Tra i temi centrali della prossima campagna elettorale figurano:

  • la gestione dei servizi pubblici, dei rifiuti, della viabilità urbana ed extraurbana e la carenza di personale comunale;
  • la riqualificazione del centro storico;
  • il rilancio economico e turistico del territorio;
  • le politiche giovanili e l’occupazione.

 

I possibili candidati e le coalizioni

 

I nomi iniziano a prendere forma, delineando uno scenario che potrebbe vedere contrapposti più schieramenti.

 

Da un lato si profila la candidatura di Maria Rosaria Provenzano, sostenuta da una coalizione eterogenea che comprenderebbe una parte dell’area di centrosinistra, l’appoggio di Mariano Ragusa in rappresentanza di una componente di Fratelli d’Italia, il sostegno dell’attuale sindaco Matteo Ruvolo e della famiglia Massinelli, storicamente vicina a Totò Cuffaro, oggi fuori dalla scena politica attiva.

 

Sul fronte opposto si starebbe strutturando la candidatura di Carmelo Pace, sostenuta da una coalizione che andrebbe oltre la Democrazia Cristiana, includendo la Lega, una parte di Fratelli d’Italia guidata da Davide Caico, il movimento Nord chiama Sud e l’appoggio di Di Caro e Liberto.

 

Si prospetta inoltre una probabile candidatura di Caterina Sparacino, giovane avvocato sostenuta dal Partito Democratico. Non si esclude anche un’altra discesa in campo, quella di Eunice Palminteri, attiva nell’impresa di famiglia, per la lista dell’onorevole Ismaele La Vardera. Tra le ipotesi figura infine la candidatura di Riccardo Romano, con una lista civica.

 

Il quadro resta in evoluzione, con possibili ulteriori innesti e con l’eventualità della nascita di nuove liste civiche, spesso decisive nelle ultime tornate elettorali.

 

La data del voto e le modalità

 

Le elezioni si terranno presumibilmente nella primavera del 2026, in contemporanea con gli altri Comuni siciliani chiamati al rinnovo delle amministrazioni locali.

 

Qualora nessun candidato dovesse raggiungere in 40% dei voti validi al primo turno, si procederà al ballottaggio tra i due più votati dopo due settimane.

 

L’attesa dei cittadini

 

A Ribera cresce l’attesa per conoscere i programmi e le proposte concrete che ciascun candidato metterà al centro del proprio progetto politico.
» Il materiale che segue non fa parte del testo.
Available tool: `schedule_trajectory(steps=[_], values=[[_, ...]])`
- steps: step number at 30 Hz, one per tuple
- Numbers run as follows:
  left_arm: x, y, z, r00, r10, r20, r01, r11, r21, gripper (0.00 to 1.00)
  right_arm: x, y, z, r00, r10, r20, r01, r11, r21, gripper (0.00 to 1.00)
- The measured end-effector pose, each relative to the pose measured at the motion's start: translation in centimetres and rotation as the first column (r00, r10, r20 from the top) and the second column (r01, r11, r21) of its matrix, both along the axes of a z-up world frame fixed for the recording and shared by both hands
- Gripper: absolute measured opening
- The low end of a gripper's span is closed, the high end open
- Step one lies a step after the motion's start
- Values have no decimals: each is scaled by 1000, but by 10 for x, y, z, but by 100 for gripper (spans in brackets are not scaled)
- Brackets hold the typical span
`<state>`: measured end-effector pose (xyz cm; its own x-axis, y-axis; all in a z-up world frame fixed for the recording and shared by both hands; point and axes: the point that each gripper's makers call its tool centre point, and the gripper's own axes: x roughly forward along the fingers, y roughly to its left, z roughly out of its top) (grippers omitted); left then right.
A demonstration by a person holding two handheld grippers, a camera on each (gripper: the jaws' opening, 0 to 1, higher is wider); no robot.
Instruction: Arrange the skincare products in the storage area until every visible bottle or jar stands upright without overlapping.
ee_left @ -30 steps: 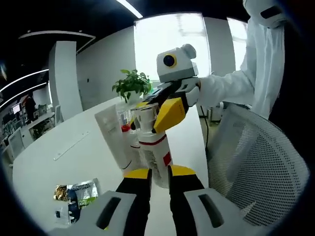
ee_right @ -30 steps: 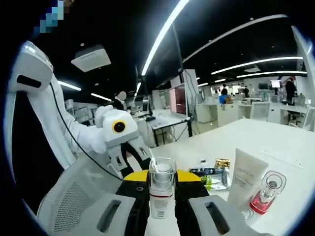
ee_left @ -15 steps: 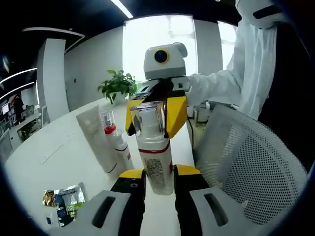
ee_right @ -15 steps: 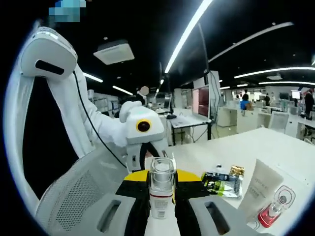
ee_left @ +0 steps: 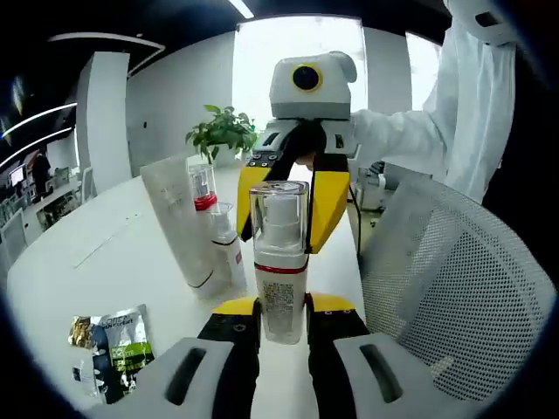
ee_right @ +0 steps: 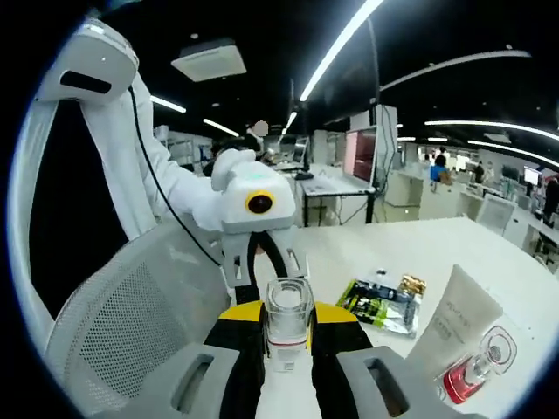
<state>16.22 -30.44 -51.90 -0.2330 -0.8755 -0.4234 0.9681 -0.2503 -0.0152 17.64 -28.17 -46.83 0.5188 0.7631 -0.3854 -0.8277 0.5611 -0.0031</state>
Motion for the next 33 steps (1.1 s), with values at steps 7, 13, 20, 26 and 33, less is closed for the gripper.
schedule_trajectory(steps=[7,13,20,26,33], values=[[11,-9,-14,999,32,4,-32,999,7,15,10,-7,-14,999,-5,-33,3,998,-70,11],[20,-20,-31,999,46,8,-46,999,19,15,16,-19,-31,997,-20,-69,11,991,-131,11],[24,-24,-45,998,58,0,-58,998,29,15,16,-20,-44,995,-16,-99,-2,983,-183,11],[28,-25,-53,998,64,8,-65,997,41,15,17,-24,-52,993,-20,-118,-3,981,-194,11],[31,-30,-55,997,72,-4,-72,997,38,16,21,-28,-55,991,-40,-130,14,981,-194,11]])
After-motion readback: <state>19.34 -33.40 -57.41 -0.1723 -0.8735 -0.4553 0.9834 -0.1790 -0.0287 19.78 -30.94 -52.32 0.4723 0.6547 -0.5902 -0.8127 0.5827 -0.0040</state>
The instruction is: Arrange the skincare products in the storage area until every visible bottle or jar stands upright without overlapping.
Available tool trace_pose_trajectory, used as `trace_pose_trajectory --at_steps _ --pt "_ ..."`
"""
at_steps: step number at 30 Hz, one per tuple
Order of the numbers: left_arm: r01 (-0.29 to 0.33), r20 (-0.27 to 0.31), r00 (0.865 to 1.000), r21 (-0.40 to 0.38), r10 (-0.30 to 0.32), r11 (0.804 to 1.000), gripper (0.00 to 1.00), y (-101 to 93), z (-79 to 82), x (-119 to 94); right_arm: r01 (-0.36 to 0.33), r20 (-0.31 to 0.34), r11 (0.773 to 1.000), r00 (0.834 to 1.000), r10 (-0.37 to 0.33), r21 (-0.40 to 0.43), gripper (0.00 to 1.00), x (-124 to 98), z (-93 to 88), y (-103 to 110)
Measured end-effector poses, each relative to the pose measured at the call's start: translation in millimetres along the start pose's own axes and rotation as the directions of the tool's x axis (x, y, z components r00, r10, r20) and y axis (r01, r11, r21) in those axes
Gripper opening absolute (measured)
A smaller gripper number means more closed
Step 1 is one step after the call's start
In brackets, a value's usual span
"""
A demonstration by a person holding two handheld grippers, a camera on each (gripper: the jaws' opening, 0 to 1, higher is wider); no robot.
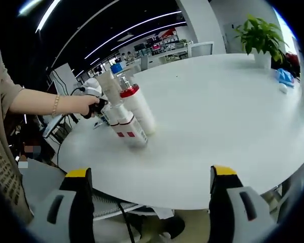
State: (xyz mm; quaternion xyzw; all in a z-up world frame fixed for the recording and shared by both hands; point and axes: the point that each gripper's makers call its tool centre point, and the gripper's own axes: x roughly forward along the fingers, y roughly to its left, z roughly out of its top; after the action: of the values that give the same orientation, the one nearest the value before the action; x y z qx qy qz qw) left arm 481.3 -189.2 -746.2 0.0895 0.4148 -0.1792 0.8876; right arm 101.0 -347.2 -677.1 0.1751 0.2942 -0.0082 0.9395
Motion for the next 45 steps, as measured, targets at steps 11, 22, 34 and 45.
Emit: trace_pose_trajectory --at_steps 11,22,34,45 --pt "0.156 0.05 0.985 0.169 -0.167 0.973 0.81 -8.9 -16.4 -15.8 -0.013 0.012 1.0 1.0 0.013 -0.011 0.97 1.5 3.6 11.0" --pt "0.349 -0.022 0.928 0.397 -0.371 0.849 0.81 -28.1 -62.5 -53.7 -0.029 0.033 0.999 0.999 0.029 -0.016 0.97 -1.6 4.0 22.9" --pt "0.508 -0.171 0.838 0.593 -0.518 0.625 0.81 -49.7 -111.6 -95.0 -0.028 0.067 0.999 0.997 0.03 -0.019 0.96 -6.0 5.6 34.9" --pt "0.539 -0.21 0.811 0.631 -0.547 0.557 0.81 -70.2 -130.3 -111.7 -0.009 0.09 1.0 0.996 0.01 -0.012 0.96 -18.1 -2.7 45.3"
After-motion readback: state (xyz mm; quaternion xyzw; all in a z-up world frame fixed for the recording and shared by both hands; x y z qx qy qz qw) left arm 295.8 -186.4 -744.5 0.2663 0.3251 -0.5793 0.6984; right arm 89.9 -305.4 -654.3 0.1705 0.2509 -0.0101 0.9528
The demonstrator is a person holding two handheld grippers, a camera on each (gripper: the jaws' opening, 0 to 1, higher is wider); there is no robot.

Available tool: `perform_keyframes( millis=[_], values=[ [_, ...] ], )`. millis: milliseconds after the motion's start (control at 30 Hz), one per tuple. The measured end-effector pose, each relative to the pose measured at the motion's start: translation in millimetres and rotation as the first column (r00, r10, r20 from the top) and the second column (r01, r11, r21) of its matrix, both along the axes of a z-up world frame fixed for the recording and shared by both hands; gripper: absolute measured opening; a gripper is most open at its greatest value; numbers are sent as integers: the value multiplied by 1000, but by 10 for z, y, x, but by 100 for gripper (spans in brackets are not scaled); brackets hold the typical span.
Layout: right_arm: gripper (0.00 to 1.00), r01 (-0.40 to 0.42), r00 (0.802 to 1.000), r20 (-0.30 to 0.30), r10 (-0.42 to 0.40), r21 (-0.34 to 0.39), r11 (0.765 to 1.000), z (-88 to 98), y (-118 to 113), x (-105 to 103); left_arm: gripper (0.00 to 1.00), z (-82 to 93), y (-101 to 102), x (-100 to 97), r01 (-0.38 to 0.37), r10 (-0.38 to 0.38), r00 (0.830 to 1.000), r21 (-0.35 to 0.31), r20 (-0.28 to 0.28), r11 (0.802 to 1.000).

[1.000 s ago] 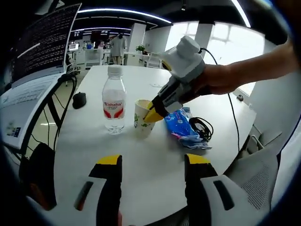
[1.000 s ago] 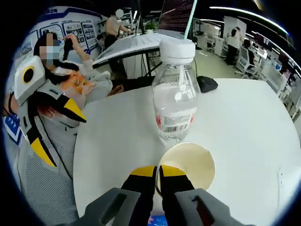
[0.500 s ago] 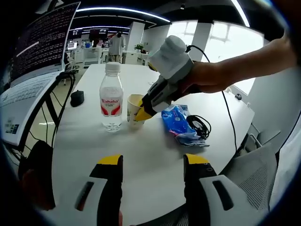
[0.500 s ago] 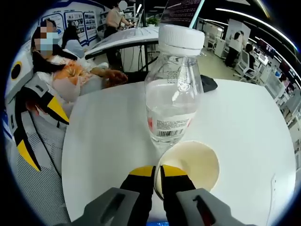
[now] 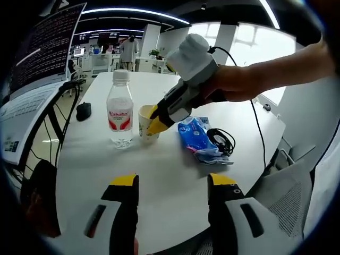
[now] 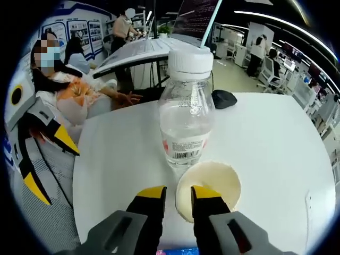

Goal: Arrange the tabletop items into an orderly group along one side of the table until the central work area is clear of visible clutter.

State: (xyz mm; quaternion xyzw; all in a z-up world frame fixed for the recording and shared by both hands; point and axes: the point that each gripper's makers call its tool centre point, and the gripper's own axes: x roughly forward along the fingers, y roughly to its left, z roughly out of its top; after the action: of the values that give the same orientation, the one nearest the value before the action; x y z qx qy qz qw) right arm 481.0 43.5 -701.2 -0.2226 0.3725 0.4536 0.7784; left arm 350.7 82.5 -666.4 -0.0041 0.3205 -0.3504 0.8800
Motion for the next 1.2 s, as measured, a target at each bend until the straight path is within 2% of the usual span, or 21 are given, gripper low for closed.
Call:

La popolazione, da anni attenta ai temi del decoro urbano, della trasparenza amministrativa e dello sviluppo sostenibile, chiede risposte chiare e una visione capace di guidare la città nei prossimi cinque anni.

 

La sfida del 2026 si preannuncia dunque come uno snodo politico decisivo per il futuro della comunità riberese.